__PROBLEM__
An exact copy of the entries is required, with every image omitted.

__RECORDS__
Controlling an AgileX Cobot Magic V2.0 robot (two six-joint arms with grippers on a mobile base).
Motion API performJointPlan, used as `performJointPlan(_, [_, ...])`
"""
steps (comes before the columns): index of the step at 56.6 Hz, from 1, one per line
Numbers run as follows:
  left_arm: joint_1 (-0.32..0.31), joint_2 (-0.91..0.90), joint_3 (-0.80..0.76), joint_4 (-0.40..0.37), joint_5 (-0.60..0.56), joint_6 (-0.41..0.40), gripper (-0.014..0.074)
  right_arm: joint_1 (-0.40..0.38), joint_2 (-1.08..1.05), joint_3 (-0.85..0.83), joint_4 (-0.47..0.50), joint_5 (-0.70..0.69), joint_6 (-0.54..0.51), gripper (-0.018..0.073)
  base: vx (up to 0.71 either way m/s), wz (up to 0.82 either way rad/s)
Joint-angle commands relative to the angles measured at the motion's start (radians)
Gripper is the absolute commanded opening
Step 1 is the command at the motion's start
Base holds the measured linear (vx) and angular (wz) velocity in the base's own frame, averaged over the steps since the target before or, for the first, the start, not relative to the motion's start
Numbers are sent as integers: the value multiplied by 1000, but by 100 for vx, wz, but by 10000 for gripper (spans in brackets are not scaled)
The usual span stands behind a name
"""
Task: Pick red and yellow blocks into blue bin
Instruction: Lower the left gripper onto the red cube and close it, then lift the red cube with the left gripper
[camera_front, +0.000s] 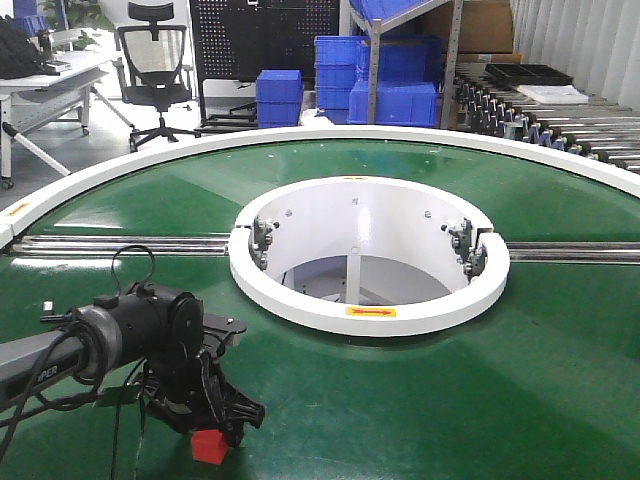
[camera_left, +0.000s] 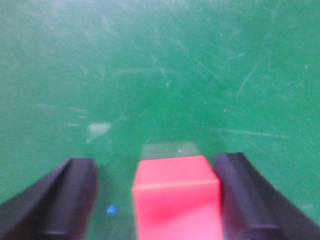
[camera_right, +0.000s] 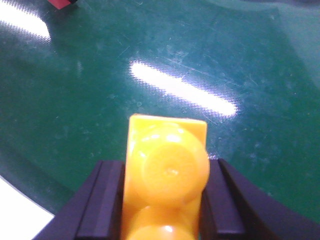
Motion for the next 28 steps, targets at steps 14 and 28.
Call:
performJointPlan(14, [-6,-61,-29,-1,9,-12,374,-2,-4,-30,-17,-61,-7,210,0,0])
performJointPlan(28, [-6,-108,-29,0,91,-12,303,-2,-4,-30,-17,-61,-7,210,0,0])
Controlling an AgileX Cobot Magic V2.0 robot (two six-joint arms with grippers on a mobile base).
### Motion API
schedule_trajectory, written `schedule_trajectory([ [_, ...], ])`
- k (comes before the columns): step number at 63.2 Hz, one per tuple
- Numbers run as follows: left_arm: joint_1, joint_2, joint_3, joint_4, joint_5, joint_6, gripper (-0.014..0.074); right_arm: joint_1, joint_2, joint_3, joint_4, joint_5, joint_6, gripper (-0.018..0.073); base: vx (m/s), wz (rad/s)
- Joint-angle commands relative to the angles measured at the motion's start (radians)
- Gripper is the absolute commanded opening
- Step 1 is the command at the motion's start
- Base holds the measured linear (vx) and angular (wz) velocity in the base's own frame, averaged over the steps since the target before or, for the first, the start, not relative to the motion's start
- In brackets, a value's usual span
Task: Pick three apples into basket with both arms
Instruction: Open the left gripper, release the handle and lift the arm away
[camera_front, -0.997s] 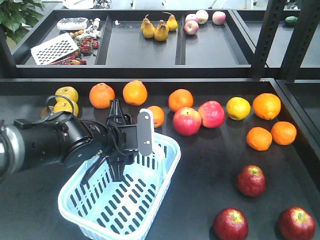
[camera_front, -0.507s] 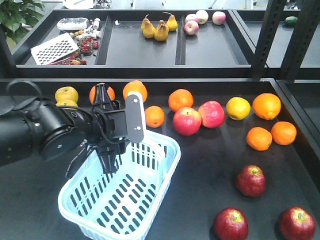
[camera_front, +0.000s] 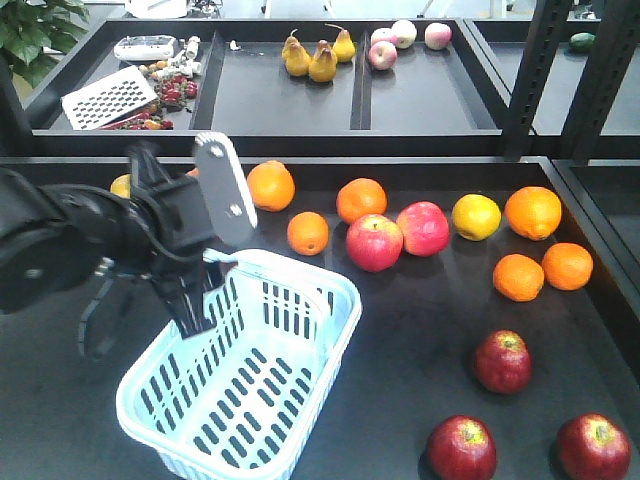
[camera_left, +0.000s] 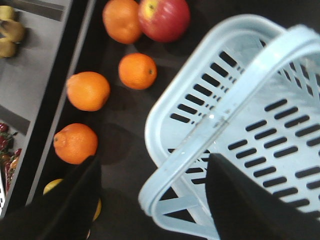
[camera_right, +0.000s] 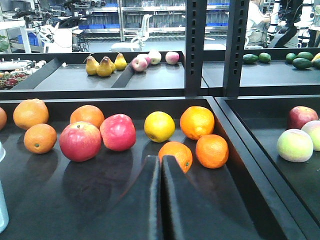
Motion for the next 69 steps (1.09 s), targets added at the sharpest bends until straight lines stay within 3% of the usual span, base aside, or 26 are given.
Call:
schedule_trajectory([
  [1,-0.006,-0.088,-0.020,-0.003,-0.034,-0.084,0.0441,-0.007,-0.013,0.013,-0.005,-0.075,0.000,-0.0009,0.00,0.00],
  [11,0.011,-0.189,-0.020,0.031,0.010,-0.269,0.0441,-0.007,-0.013,0.013,-0.005,-0.075,0.000,-0.0009,0.00,0.00],
  [18,0.066,-0.256,-0.020,0.034,0.031,-0.398,0.0441,-0.007,-0.013,0.013,-0.005,-0.075,0.000,-0.0009,0.00,0.00],
  [27,0.143,-0.342,-0.020,0.033,0.085,-0.490,0.0441,-0.007,-0.013,0.013,-0.005,-0.075,-0.003,-0.0009,0.00,0.00],
  [42,0.213,-0.500,-0.020,0.037,0.237,-0.576,0.0441,-0.007,-0.013,0.013,-0.005,-0.075,-0.003,-0.0009,0.00,0.00],
  [59,0.215,-0.693,-0.020,0.036,0.342,-0.628,0.0441,-0.007,-0.013,0.013,-0.005,-0.075,-0.003,-0.0009,0.00,0.00],
  [69,0.215,-0.753,-0.020,0.037,0.343,-0.628,0.0440,-0.007,-0.013,0.011,0.001,-0.105,-0.002,-0.0009,0.00,0.00],
])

__EXERCISE RESULT__
Controlling an AgileX Cobot Magic V2.0 robot (two six-joint arms with grippers on a mobile base).
Motion API performJointPlan, used as `performJointPlan(_, [_, ...])`
"""
steps (comes before the columns): index of the step at 56.6 Hz, from 1, one per line
Numbers run as follows:
  left_arm: joint_1 (-0.32..0.31), joint_2 (-0.91..0.90), joint_3 (-0.80..0.76), joint_4 (-0.40..0.37), joint_5 (-0.60..0.56), joint_6 (-0.41..0.40), gripper (-0.014..0.074)
  right_arm: joint_1 (-0.40..0.38), joint_2 (-1.08..1.05), joint_3 (-0.85..0.83), joint_4 (-0.47..0.50), joint_5 (-0.70..0.69), joint_6 (-0.54..0.51), gripper (-0.018..0.073)
  base: vx (up to 0.71 either way m/s), wz (up to 0.82 either way rad/s)
Joint-angle commands relative to the angles measured at the motion's start (radians)
Gripper is the absolute commanded opening
Step 1 is the command at the motion's start
Base holds the measured linear (vx) and angular (wz) velocity in the base's own frame, averaged over the steps since the target before or, for the first, the start, not relative to the motion's start
Numbers are sent as integers: the value multiplied by 1000, but by 100 for vx, wz, but by 10000 for gripper (spans in brackets are not scaled)
The usual span stands behind a name
"""
Task: Pick red and yellow blocks into blue bin
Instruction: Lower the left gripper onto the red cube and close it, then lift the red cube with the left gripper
[camera_front, +0.000s] 
[camera_left, +0.000s] 
[camera_right, +0.000s] 
Motion for the next 28 steps, targets at steps 14 and 28.
Call:
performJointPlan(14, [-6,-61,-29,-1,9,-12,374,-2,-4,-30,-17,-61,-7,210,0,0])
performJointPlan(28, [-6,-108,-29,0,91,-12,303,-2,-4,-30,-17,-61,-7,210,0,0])
Controlling an AgileX Cobot Magic V2.0 robot (two six-joint arms with grippers on a mobile base).
### Motion API
schedule_trajectory, written `schedule_trajectory([ [_, ...], ])`
- k (comes before the columns): step number at 63.2 Hz, one per tuple
- Numbers run as follows: left_arm: joint_1, joint_2, joint_3, joint_4, joint_5, joint_6, gripper (-0.014..0.074); right_arm: joint_1, joint_2, joint_3, joint_4, joint_5, joint_6, gripper (-0.018..0.073); base: vx (m/s), wz (rad/s)
- Joint-angle commands relative to the angles measured at the motion's start (radians)
- Gripper is the absolute commanded opening
- Step 1 is the command at the motion's start
- Base holds the measured linear (vx) and angular (wz) velocity in the base's own frame, averaged over the steps since the target before or, for the first, the start, not relative to the motion's start
- In brackets, a value's usual span
Task: Pick three apples into basket with both arms
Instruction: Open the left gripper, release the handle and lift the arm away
[camera_front, -0.997s] 
[camera_front, -0.507s] 
[camera_front, +0.000s] 
[camera_left, +0.000s] 
[camera_right, +0.000s] 
Motion for the next 69 steps (1.09 s), targets added at the sharpest bends until straight lines stay within 3% of the usual span, base aside, or 26 are given.
Call:
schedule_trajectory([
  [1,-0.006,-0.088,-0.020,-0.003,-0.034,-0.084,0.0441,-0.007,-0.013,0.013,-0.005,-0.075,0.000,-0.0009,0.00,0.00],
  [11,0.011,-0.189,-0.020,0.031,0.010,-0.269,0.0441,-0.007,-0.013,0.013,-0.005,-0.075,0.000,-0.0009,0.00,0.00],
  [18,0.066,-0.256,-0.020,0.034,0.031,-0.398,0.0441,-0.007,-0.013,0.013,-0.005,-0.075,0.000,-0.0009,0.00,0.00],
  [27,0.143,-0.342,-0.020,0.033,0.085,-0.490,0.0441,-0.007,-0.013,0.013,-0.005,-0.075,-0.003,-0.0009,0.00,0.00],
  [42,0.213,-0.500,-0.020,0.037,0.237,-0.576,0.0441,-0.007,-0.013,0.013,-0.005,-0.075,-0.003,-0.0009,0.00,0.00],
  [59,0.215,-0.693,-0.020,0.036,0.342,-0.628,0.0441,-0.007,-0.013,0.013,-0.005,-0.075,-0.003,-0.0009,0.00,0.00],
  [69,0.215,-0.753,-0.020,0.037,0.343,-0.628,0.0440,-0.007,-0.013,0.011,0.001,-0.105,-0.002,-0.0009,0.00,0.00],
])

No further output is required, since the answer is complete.